» Task to complete: Work out how many lines in the data below contain the string "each", and reply with that figure alone.
★ ★ ★
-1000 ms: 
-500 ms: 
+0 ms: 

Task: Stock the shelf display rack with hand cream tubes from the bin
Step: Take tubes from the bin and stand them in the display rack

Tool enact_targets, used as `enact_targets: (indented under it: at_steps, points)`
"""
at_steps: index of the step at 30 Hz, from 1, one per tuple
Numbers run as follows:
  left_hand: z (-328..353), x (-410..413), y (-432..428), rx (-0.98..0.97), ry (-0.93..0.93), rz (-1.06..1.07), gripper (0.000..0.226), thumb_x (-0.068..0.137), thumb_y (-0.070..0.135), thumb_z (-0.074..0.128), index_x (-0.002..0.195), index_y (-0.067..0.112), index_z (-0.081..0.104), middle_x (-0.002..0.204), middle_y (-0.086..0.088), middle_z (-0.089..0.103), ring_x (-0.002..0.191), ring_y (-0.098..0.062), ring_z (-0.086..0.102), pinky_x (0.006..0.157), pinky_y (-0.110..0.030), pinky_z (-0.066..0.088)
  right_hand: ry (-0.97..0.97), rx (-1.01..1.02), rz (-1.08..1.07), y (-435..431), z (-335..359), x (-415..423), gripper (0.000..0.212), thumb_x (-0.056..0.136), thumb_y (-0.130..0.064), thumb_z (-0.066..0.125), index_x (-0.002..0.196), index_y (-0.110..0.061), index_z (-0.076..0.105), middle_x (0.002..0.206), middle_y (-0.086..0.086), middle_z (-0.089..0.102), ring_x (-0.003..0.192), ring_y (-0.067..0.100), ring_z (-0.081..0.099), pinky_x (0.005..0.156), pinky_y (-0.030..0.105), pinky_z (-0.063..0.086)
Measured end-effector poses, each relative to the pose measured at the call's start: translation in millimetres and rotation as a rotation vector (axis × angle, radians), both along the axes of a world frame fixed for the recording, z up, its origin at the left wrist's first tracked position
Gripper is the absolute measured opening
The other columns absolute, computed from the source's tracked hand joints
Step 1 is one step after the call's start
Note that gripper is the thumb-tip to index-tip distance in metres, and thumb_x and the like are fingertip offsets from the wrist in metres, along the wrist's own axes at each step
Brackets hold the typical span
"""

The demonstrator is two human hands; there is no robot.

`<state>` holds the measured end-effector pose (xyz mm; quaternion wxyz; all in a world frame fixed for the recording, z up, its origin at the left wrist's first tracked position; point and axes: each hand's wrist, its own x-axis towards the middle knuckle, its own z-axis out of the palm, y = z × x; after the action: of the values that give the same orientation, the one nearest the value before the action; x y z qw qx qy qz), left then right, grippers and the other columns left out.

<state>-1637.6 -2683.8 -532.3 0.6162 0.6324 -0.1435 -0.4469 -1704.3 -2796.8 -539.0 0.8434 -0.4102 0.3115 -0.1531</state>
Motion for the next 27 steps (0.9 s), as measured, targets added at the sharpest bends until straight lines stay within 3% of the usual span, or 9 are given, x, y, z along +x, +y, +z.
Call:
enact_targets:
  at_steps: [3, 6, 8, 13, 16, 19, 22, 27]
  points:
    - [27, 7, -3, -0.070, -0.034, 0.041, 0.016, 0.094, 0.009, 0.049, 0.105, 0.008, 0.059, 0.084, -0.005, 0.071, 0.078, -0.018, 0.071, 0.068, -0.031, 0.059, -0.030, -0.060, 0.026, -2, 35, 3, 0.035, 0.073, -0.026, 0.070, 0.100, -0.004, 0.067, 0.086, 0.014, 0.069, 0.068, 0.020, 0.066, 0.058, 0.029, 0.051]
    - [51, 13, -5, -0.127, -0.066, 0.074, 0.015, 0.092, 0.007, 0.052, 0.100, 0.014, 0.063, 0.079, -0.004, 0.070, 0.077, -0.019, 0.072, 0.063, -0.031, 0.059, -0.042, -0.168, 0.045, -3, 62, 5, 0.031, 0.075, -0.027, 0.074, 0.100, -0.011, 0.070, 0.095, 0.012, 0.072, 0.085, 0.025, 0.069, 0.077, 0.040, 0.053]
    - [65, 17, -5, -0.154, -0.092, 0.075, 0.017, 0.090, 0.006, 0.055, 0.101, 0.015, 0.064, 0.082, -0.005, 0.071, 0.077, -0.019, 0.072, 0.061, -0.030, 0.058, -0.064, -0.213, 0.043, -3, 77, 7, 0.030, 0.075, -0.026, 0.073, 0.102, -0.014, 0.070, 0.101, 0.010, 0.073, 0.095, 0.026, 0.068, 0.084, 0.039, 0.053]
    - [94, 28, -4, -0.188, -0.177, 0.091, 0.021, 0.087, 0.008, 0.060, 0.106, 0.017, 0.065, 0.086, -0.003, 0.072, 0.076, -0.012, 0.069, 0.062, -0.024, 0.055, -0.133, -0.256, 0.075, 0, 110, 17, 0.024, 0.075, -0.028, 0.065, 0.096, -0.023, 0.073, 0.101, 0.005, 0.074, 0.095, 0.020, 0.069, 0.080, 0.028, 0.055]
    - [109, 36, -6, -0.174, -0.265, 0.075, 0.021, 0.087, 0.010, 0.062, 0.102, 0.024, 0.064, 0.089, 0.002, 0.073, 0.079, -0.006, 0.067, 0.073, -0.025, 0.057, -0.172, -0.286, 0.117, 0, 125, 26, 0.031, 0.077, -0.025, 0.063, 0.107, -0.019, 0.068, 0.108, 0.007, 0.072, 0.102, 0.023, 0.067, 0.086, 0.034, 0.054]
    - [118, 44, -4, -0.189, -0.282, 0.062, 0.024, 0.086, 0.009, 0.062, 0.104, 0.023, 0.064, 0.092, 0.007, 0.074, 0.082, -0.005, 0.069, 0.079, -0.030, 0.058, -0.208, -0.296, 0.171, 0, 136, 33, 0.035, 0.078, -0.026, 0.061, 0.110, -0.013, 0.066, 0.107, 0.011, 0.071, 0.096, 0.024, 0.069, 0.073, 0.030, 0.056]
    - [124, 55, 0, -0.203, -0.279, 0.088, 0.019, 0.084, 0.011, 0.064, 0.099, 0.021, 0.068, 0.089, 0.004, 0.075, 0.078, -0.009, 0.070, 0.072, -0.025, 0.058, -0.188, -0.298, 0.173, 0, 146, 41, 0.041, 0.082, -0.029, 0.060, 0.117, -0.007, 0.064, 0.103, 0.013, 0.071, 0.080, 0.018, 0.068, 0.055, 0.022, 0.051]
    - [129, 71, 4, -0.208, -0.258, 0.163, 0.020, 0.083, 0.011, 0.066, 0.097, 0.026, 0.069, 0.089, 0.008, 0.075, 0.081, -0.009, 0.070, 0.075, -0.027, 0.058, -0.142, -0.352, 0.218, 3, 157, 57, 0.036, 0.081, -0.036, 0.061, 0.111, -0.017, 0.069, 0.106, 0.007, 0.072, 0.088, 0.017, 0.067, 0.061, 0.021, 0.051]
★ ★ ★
» Result of this exercise: 3